- CPMI do INSS entra na última semana e relatório com mais de cinco mil páginas deve ser apresentado na quarta-feira, vinte e cinco.
- STF não autorizou a continuidade dos trabalhos; presidente do Congresso, Davi Alcolumbre, não deu aval para prorrogação.
- O documento pede o indiciamento de duzentas pessoas, incluindo nomes que não compareceram para depor.

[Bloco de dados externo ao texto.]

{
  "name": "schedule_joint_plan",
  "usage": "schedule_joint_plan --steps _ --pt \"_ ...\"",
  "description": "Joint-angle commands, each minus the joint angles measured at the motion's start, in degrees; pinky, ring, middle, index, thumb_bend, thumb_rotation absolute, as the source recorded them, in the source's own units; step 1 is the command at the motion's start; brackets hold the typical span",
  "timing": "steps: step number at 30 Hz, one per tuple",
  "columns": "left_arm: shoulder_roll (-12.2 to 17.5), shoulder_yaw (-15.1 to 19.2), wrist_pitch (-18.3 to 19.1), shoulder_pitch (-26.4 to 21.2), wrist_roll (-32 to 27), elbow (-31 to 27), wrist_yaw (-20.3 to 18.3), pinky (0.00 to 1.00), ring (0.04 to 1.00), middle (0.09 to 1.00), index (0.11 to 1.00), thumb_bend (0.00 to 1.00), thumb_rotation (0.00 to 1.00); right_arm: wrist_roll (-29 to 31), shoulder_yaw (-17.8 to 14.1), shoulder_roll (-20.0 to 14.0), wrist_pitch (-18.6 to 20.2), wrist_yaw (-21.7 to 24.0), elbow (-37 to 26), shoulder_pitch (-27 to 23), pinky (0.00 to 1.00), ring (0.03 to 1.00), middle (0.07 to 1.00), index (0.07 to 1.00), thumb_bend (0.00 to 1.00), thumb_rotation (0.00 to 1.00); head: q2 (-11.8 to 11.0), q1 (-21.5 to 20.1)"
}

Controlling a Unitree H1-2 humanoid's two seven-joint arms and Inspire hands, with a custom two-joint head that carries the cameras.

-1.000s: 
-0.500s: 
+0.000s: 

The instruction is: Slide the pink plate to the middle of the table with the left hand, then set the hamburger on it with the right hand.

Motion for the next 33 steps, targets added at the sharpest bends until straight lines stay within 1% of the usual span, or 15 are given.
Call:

- Dificuldades surgiram por testemunhas que não foram, por decisões judiciais, e por retirada de documentos, o que alimenta a defesa por prorrogação.
- A pauta da próxima sessão inclui a possibilidade de depoimentos de interesse como a ex-namorada de um dos investigados, Martha Graeff, e o presidente da Dataprev, Rodrigo Ortiz D’Avila Assumpção.
A CPMI do INSS entra na última semana de trabalho, com relatório de mais de 5 mil páginas pronto para ser apresentado. O órgão aguarda uma posição do STF, acionado após o presidente do Congresso, Davi Alcolumbre, não ter dado aval para prorrogação. A sessão segue sob incerteza sobre a continuidade dos trabalhos.
A crise de agenda vem de repetidos cancelamentos de depoimentos, determinados por decisões dos ministros. Frente a isso, as investigações sobre fraudes nos pagamentos a beneficiários do INSS ficaram mais esvaziadas nas últimas sessões. Parlamentares acompanham com cautela os próximos passos.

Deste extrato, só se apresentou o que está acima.